Introduction: Acute Myeloid Leukaemia (AML) is a group of disorders characterized by a spectrum of clinical, morphological, immunophenotypic and associated chromosomal abnormalities. The identification of cytogenetic abnormalities at diagnosis is important for the evaluation of the response to therapy and the identification of an early re-emergence of disease. Aim: To examine the morphological characteristics of AML and emphasize the role of immunophenotyping and cytogenetics in subtyping AML. Materials and Methods: The cross-sectional study was a prospective study that took place from June 2018 to November 2021 at a tertiary-care cancer center, Department of Oncopathology in Gujarat, India. Following the inclusion and exclusion criteria, a total of 232 patients were diagnosed, with 21 being eliminated owing to the unavailability of samples for cytogenetic testing. Diagnosis of AML was based on morphology of Bone Marrow (BM) aspirates and flow cytometric immunophenotyping. Chromosomal analysis was performed on BM and peripheral blood by using standard cytogenetic technique. Results: There were 115 (54.50%) males and 96 (45.49%) females with age group between 1-72 years. The most common subtype was diagnosed as AML M1. Flow cytometry was done on 178 (84.36%) bone marrow and 33 (15.63%) peripheral blood samples.
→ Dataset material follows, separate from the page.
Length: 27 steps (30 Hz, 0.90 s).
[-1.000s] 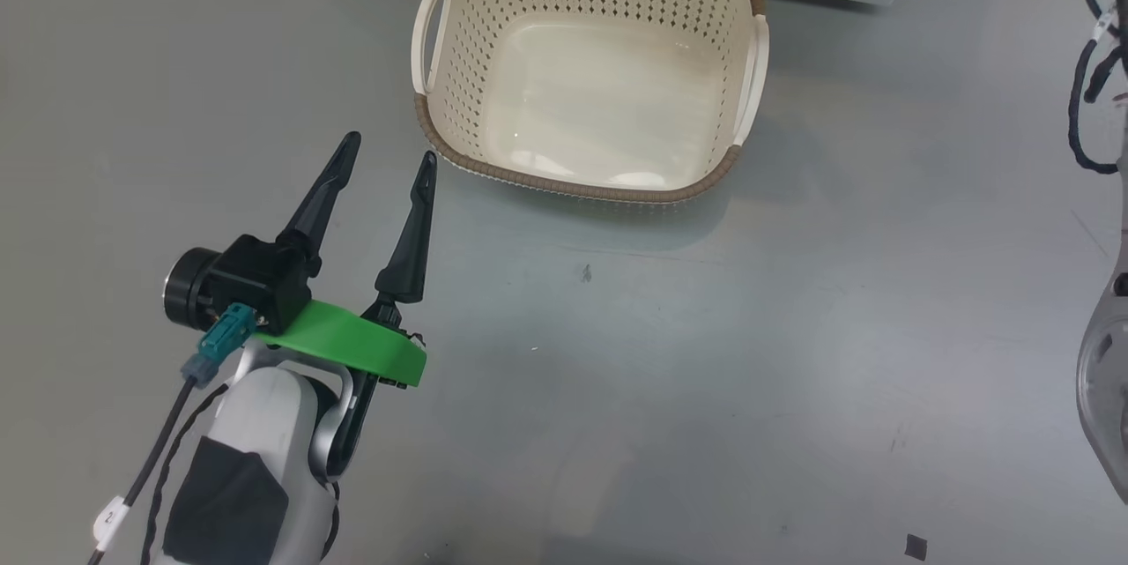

The CD33, CD13, MPO and CD117 were expressed in the vast majority of AML patient, aberrant expression of CD7and CD19 was seen. Total case 121 (57.34%) had normal karyotypes (the majority of cases), 86 (40.75%) cases had anomalous karyotypes consistent with t (8;21), t (15;17), and Inv16, and 4 (1.89%) cases were non informative. Conclusion: The study concluded that flow cytometry and cytogenetics should be performed routinely in all cases of AML. A multimodal diagnostic approach combining cytomorphology, multiparametric flow cytometry accompanied by cytogenetic is needed to arrive at definitive diagnosis of AML.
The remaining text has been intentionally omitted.